20 Centuries of Christian Faithfulness: A Global Survey

Credits: 3

What do Christian solitaries in the Egyptian desert, mothers of rebellious teenagers, monks in community in the mountains of France, missionaries to Japan, and charismatic worshipers in a megachurch all have in common? They all provide a glimpse of people seeking to follow Christ faithfully in their different geographic and cultural contexts. This course surveys the myriad ways in which Christians across the globe have found themselves redeemed and enlivened by the Spirit of God, and celebrates the diverse expressions of our shared Christian faith. 

Students will engage art, music, film, stories, and various texts in order to explore both the diversity and commonalities of the ways people seek to live as faithful Christians, and will reflect on the ways in which their cultural and historic situatedness influences their own expressions of faithfulness.



Independent Study in Personal Spiritual Formation

Credits: 0.5—3

Through guided studies and spiritual readings, the student is given the opportunity to investigate additional or assigned areas of personal spiritual formation—current and historical.
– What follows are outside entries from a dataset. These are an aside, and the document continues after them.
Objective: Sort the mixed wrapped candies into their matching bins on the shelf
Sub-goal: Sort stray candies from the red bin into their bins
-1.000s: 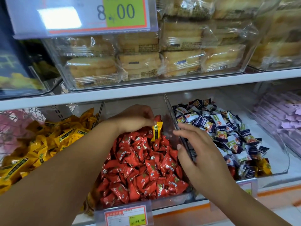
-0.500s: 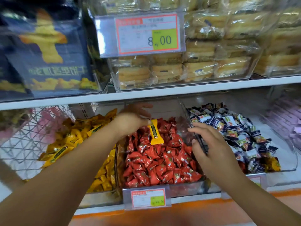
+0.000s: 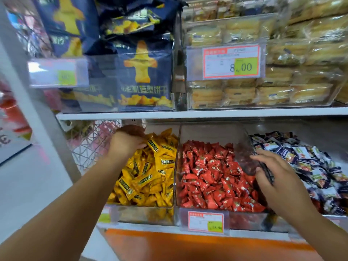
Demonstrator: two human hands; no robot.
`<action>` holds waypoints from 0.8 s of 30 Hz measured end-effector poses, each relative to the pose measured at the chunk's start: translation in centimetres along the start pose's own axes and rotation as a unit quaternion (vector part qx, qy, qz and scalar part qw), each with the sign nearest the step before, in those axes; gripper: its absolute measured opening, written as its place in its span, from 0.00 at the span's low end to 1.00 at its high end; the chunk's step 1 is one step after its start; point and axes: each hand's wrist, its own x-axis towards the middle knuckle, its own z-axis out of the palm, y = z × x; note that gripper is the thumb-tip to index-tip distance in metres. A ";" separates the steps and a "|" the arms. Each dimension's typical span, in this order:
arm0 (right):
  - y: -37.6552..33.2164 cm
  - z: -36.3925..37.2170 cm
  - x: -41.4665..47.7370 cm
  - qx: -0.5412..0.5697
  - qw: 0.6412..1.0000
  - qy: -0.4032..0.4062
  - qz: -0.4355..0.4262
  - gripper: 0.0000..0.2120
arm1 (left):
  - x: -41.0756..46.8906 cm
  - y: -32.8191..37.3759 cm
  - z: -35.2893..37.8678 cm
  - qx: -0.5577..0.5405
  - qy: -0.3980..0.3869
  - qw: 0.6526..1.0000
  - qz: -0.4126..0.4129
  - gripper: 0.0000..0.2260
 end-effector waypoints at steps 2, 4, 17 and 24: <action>-0.2 -0.2 0.1 0.001 1.000 -0.005 0.003 0.14 | -1.0 0.1 0.3 -0.003 0.045 0.998 0.035 0.06; -0.4 -0.4 0.3 -0.021 0.999 -0.017 -0.018 0.13 | -2.5 0.6 0.5 0.043 0.054 0.994 0.088 0.07; -6.6 7.3 4.4 -0.162 0.868 -0.466 -0.061 0.39 | -8.8 -1.9 5.5 0.101 -0.133 0.952 0.255 0.35; -3.6 8.2 10.2 -0.258 0.886 -0.386 -0.003 0.37 | -8.8 -2.2 5.0 0.095 -0.144 0.947 0.272 0.34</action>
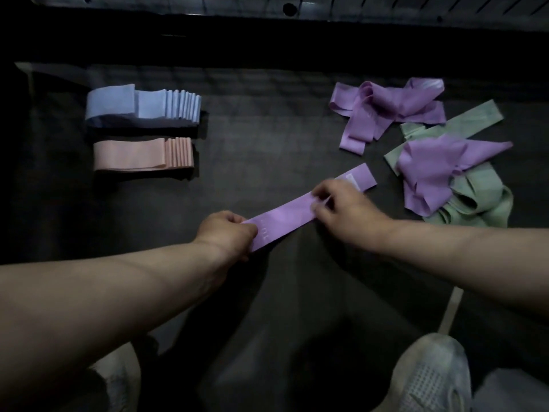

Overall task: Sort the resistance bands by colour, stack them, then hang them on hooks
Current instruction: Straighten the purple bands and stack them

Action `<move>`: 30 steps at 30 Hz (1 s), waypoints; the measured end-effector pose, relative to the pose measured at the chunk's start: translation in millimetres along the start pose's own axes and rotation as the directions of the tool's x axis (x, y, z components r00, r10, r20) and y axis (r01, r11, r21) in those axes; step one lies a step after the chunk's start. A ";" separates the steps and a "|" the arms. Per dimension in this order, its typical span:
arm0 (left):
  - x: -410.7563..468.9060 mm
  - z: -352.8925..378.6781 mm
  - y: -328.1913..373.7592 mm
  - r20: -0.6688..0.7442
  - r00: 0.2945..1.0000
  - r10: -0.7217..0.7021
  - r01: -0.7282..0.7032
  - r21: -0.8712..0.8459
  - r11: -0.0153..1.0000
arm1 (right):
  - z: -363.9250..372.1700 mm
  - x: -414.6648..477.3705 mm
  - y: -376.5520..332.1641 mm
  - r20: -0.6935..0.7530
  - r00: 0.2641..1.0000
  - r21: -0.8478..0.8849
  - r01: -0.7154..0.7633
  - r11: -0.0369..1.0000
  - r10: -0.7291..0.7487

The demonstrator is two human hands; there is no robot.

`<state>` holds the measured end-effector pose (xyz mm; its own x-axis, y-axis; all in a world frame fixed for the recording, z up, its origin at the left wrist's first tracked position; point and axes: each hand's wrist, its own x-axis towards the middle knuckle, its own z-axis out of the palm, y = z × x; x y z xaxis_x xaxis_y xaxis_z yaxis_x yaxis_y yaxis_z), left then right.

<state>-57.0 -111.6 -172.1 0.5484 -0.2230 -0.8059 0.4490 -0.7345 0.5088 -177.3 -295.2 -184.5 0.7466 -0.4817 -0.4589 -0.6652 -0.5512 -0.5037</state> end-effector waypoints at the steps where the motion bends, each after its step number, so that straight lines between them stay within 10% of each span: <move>1: 1.2 -3.4 -2.0 -0.013 1.000 -0.001 0.001 -0.015 1.000 | -6.5 11.4 8.2 -0.138 0.985 -0.005 -0.109 0.994 0.107; 6: 6.3 -26.5 -12.6 -0.035 0.999 -0.024 0.021 -0.083 0.996 | -41.2 43.6 40.2 -0.201 0.809 -0.072 -0.574 0.816 0.552; 30: 22.2 -75.8 -30.3 -0.165 0.984 -0.062 0.035 -0.160 0.987 | -8.1 0.6 26.9 0.032 0.917 0.234 -0.394 0.889 0.398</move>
<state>-4.9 -45.8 -182.5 0.6285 -0.0686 -0.7748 0.5749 -0.6299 0.5222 -194.7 -315.9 -192.4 0.4190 -0.6394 -0.6446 -0.8880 -0.1404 -0.4379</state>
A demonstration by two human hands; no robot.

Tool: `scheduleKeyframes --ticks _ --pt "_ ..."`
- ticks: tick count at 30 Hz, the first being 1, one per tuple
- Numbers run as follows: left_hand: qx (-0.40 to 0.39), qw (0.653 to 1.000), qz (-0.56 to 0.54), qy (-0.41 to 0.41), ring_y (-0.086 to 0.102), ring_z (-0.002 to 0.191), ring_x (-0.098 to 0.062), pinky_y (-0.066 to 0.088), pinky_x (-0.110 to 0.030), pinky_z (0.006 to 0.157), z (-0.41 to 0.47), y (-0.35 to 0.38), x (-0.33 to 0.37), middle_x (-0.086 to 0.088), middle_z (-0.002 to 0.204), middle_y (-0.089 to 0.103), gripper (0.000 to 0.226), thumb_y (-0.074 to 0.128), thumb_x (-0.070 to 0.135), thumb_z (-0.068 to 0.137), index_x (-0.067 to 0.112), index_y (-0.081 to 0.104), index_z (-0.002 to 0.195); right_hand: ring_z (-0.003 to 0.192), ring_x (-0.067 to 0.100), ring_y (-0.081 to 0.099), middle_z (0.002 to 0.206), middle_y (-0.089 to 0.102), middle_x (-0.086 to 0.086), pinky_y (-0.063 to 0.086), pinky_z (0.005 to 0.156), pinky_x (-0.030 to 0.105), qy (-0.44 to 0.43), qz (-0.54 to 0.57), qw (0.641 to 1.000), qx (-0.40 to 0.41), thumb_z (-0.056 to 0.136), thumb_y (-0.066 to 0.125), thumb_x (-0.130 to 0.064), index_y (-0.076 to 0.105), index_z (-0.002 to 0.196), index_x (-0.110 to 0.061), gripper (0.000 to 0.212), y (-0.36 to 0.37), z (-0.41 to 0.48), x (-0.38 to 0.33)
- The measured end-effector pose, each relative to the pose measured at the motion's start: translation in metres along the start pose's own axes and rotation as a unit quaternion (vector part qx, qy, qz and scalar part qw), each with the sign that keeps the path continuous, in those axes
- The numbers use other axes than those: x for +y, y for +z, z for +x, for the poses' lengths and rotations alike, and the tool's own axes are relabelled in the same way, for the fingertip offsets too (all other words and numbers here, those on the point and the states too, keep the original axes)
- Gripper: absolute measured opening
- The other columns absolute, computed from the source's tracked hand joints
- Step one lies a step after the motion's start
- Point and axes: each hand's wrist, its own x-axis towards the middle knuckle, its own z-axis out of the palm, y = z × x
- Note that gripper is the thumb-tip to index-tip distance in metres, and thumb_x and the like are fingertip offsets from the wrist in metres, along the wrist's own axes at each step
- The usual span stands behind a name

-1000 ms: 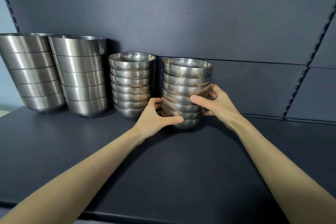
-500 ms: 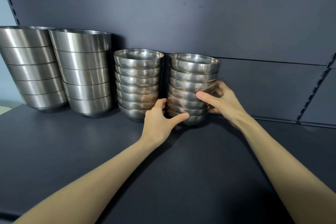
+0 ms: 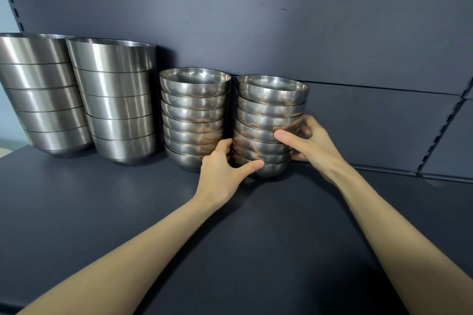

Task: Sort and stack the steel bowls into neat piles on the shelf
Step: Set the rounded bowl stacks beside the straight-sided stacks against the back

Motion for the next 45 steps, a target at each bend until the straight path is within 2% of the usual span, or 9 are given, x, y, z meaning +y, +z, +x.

[Prerequisite: advisor and instructor approval required and a GPA of 3.0]



M.A. Thesis in Personal and Spiritual Formation

Credits: 3

This course is a research option for M.A. students in the field of personal and spiritual formation. Students wishing to pursue thesis work must file a written petition with academic services formally requesting this degree completion method prior to registering for the course. (Students who have not completed the thesis project by the end of the semester will automatically be registered for RES 799NE-Continuation of Registration for Master’s Thesis, and charged a $250 fee every subsequent semester until the completion of the master’s thesis.)